• **Task details**: From the entries below, reproduce exactly the line containing "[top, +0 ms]", the line containing "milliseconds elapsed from", and every line in between, with nothing added.

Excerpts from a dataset
------------------------------------------------------------

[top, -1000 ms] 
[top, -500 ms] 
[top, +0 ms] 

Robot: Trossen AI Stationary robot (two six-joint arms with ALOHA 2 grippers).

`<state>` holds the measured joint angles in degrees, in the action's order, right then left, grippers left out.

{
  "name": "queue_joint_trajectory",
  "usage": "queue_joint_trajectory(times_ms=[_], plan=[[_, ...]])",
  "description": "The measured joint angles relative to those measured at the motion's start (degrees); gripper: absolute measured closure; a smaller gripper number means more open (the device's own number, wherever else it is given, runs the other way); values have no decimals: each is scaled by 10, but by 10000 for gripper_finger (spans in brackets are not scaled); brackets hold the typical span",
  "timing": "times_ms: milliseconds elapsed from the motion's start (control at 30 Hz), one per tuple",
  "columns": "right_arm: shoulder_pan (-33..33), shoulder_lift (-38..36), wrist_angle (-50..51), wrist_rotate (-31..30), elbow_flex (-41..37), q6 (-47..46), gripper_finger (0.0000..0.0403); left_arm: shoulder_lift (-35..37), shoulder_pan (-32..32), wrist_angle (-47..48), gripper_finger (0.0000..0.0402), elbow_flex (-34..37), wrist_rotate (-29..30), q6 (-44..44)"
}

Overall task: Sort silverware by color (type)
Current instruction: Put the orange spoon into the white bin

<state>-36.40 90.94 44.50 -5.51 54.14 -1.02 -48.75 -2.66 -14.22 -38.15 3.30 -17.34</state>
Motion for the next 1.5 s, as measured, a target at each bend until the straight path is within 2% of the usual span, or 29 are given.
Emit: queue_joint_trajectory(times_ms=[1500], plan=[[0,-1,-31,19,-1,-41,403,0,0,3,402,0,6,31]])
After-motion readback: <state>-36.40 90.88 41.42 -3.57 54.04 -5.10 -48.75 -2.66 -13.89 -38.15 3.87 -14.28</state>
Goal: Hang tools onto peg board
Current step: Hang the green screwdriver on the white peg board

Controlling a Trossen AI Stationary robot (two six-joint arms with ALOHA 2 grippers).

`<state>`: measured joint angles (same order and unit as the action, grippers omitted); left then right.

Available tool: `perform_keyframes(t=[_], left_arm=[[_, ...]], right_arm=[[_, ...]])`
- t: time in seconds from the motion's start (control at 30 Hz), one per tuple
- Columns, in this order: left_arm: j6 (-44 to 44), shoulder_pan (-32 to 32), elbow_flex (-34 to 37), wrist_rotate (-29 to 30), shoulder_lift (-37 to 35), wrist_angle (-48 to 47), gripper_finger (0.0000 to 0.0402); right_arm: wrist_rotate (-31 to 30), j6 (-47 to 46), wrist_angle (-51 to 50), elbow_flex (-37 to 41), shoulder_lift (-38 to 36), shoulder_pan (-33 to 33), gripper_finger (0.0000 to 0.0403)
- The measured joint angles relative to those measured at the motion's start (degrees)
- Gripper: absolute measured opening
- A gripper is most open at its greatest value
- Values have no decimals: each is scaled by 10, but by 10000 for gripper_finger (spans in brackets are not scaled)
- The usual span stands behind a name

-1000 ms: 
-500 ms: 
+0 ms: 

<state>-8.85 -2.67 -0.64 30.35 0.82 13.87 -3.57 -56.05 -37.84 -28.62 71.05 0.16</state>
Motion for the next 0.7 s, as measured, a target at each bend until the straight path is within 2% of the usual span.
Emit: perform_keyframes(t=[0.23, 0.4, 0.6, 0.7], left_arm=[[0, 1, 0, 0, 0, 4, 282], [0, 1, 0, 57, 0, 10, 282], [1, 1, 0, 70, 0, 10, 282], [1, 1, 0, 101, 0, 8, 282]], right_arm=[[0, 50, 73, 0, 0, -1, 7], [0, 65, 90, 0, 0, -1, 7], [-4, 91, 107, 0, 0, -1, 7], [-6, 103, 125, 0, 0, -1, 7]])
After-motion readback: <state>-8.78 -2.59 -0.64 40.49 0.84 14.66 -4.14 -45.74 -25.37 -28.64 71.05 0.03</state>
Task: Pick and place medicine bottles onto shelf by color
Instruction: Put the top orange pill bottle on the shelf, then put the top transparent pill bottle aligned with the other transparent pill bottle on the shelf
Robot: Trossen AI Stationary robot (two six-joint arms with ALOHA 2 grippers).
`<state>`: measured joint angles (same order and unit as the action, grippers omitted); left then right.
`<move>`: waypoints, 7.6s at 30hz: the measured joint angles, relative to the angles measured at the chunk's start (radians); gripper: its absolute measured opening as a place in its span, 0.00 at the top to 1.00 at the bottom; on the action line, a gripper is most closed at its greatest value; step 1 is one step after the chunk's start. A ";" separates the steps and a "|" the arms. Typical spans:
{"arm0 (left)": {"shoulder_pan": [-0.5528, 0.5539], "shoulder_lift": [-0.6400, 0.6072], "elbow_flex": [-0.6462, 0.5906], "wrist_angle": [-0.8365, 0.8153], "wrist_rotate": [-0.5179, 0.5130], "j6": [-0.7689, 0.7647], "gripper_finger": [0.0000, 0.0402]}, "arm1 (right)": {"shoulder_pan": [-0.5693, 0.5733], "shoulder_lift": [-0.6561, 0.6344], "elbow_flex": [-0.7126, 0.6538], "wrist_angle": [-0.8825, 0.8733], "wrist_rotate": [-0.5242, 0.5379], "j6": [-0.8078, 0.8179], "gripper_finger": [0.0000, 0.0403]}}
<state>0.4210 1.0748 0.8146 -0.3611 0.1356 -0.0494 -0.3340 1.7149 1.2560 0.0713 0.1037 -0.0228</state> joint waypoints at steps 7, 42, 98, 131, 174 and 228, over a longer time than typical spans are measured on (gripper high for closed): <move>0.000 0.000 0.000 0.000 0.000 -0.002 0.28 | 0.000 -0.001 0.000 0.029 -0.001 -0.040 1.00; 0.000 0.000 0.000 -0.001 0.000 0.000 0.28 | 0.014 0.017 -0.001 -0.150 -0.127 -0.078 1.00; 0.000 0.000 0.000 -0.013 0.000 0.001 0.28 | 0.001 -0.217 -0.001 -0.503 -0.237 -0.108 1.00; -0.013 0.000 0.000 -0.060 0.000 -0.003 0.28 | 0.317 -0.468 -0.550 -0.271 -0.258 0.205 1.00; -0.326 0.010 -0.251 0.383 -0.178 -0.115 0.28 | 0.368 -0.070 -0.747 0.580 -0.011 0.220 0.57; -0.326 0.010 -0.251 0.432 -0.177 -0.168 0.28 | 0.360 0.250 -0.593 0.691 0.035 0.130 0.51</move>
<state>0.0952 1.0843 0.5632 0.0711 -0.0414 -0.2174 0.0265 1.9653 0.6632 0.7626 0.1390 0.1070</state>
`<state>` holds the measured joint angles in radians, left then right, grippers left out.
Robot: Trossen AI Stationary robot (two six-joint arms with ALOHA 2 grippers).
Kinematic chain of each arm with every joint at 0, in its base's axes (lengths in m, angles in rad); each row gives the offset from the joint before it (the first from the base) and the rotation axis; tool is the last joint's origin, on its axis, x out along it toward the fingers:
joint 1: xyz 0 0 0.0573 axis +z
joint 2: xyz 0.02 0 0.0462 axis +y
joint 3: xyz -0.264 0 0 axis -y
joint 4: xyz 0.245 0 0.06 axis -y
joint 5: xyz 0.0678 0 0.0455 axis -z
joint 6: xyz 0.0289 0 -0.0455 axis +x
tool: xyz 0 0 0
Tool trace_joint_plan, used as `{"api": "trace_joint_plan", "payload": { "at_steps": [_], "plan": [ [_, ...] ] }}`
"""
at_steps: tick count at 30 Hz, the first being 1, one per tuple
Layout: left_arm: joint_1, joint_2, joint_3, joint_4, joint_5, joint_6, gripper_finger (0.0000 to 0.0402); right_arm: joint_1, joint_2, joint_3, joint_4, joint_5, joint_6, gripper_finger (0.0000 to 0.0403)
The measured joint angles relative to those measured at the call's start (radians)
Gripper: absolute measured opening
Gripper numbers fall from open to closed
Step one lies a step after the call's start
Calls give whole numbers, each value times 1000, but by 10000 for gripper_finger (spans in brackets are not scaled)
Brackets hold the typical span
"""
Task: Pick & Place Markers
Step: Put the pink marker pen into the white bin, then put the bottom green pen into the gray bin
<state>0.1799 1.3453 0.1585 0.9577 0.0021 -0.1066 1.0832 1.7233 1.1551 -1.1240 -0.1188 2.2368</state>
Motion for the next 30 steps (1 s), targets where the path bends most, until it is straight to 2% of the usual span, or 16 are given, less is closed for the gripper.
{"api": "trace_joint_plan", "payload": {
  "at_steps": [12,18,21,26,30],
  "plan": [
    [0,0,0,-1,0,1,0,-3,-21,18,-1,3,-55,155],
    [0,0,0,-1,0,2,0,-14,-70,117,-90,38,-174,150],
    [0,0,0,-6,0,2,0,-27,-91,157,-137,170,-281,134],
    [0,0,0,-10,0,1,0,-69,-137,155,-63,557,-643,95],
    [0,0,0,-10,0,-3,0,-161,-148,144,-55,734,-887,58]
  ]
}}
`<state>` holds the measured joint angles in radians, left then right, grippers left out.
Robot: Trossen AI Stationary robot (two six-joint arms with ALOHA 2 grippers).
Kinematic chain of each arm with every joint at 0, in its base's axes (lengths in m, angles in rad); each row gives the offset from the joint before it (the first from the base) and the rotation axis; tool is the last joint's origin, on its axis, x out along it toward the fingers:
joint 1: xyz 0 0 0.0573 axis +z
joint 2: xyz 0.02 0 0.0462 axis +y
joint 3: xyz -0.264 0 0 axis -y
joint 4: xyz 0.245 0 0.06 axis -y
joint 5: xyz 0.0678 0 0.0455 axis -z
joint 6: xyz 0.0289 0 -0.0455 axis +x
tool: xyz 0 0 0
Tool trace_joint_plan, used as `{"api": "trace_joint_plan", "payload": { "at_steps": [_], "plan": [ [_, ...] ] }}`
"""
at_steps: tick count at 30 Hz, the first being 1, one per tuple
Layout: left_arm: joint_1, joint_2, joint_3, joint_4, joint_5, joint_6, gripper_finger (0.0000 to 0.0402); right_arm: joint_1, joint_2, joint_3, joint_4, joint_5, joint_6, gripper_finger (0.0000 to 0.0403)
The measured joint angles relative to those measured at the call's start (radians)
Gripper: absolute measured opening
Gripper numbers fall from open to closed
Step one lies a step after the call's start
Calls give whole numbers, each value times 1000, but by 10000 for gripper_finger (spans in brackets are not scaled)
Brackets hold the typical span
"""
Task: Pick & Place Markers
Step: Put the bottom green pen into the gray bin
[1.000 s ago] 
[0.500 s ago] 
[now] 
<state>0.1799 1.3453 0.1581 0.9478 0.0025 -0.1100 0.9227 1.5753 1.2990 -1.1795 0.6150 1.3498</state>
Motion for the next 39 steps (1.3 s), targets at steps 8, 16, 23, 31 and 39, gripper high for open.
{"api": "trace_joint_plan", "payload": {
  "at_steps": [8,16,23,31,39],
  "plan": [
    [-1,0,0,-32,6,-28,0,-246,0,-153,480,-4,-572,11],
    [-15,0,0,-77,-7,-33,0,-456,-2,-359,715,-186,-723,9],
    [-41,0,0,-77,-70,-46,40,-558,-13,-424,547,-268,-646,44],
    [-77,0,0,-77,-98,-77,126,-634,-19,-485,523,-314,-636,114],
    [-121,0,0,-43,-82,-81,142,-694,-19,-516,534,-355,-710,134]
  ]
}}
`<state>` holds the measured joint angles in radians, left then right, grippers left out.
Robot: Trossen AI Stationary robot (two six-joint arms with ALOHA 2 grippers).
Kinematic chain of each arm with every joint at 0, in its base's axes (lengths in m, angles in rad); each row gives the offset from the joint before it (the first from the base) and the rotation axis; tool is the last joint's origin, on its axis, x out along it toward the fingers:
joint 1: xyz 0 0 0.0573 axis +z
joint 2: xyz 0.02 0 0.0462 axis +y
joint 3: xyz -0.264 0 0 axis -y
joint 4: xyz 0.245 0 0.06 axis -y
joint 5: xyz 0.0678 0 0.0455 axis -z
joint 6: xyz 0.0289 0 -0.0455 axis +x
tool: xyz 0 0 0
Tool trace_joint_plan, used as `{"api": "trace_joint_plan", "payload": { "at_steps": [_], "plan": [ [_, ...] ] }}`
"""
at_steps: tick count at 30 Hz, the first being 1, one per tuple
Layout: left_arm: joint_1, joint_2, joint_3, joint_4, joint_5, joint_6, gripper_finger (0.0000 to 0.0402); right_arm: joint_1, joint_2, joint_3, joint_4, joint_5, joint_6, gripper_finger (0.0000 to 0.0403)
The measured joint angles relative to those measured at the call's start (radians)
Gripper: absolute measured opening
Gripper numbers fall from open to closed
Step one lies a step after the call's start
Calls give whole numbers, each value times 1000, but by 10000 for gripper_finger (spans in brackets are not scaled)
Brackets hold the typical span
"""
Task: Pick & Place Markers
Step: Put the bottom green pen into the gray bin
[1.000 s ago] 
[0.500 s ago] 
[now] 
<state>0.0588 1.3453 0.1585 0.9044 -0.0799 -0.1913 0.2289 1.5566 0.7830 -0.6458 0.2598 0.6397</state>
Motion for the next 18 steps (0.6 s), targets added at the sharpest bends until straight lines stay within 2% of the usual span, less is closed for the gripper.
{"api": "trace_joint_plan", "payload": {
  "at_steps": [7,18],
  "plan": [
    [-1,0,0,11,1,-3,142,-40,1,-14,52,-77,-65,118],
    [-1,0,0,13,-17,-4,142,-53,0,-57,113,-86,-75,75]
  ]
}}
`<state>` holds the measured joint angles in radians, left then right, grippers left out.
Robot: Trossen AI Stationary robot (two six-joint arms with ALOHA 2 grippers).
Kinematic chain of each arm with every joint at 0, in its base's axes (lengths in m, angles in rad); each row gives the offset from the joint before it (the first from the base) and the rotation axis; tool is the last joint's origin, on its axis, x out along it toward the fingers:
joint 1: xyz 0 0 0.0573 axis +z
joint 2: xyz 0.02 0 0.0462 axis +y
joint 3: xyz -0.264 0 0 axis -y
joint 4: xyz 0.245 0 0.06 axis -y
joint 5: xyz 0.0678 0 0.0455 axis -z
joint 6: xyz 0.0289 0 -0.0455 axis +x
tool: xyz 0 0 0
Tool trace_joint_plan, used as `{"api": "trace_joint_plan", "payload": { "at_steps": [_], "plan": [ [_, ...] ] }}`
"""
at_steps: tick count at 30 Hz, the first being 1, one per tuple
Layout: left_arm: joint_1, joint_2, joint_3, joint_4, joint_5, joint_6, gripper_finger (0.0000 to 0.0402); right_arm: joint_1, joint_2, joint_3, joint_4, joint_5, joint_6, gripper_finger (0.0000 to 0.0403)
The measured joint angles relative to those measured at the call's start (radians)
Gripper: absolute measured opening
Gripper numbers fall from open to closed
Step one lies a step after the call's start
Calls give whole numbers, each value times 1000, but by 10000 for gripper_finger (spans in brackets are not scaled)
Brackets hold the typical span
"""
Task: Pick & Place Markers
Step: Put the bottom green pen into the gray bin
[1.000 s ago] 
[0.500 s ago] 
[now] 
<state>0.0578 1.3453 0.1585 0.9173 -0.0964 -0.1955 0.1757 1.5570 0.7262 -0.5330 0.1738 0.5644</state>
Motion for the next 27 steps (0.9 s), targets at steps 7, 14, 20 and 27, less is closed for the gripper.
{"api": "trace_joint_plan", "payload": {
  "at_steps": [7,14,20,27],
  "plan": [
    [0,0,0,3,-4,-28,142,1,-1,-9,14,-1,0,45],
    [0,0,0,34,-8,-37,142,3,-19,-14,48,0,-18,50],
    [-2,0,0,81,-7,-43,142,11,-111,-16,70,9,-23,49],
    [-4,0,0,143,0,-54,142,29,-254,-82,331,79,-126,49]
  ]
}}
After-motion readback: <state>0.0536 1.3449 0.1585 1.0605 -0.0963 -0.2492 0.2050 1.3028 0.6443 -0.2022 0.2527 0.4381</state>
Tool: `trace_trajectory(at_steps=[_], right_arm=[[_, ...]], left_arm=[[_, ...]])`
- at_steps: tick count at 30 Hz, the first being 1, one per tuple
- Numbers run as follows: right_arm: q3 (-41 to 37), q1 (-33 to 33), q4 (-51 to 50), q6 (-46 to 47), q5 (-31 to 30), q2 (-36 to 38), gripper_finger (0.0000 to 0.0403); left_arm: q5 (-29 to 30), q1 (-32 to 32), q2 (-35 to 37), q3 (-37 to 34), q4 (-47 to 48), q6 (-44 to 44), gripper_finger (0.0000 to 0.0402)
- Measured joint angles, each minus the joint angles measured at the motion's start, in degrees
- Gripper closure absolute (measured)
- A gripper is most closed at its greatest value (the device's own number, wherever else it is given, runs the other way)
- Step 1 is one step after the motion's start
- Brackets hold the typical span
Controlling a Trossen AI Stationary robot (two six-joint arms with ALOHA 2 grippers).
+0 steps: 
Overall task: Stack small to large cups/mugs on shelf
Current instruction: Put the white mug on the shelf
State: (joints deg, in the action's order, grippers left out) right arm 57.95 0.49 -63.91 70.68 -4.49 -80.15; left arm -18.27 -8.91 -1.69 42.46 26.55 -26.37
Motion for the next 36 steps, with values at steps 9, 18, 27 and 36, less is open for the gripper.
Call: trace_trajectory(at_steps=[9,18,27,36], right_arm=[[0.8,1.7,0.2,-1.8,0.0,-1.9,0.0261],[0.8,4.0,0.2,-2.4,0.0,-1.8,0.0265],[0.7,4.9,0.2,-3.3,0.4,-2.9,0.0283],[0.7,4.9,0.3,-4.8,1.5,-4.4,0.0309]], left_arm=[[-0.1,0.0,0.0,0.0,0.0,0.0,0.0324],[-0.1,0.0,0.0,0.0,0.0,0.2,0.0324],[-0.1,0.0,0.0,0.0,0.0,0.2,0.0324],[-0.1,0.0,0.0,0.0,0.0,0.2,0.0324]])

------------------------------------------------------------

• **Exercise answer**:
[top, +0 ms] 

Robot: Trossen AI Stationary robot (two six-joint arms with ALOHA 2 grippers).

`<state>` holds the measured joint angles in degrees, in the action's order, right then left, grippers left out.

{
  "name": "queue_joint_trajectory",
  "usage": "queue_joint_trajectory(times_ms=[_], plan=[[_, ...]])",
  "description": "The measured joint angles relative to those measured at the motion's start (degrees); gripper: absolute measured closure; a smaller gripper number means more open (the device's own number, wherever else it is given, runs the other way); values have no decimals: each is scaled by 10, but by 10000 for gripper_finger (spans in brackets are not scaled); brackets hold the typical span",
  "timing": "times_ms: milliseconds elapsed from the motion's start (control at 30 Hz), one per tuple",

This exercise has been completed.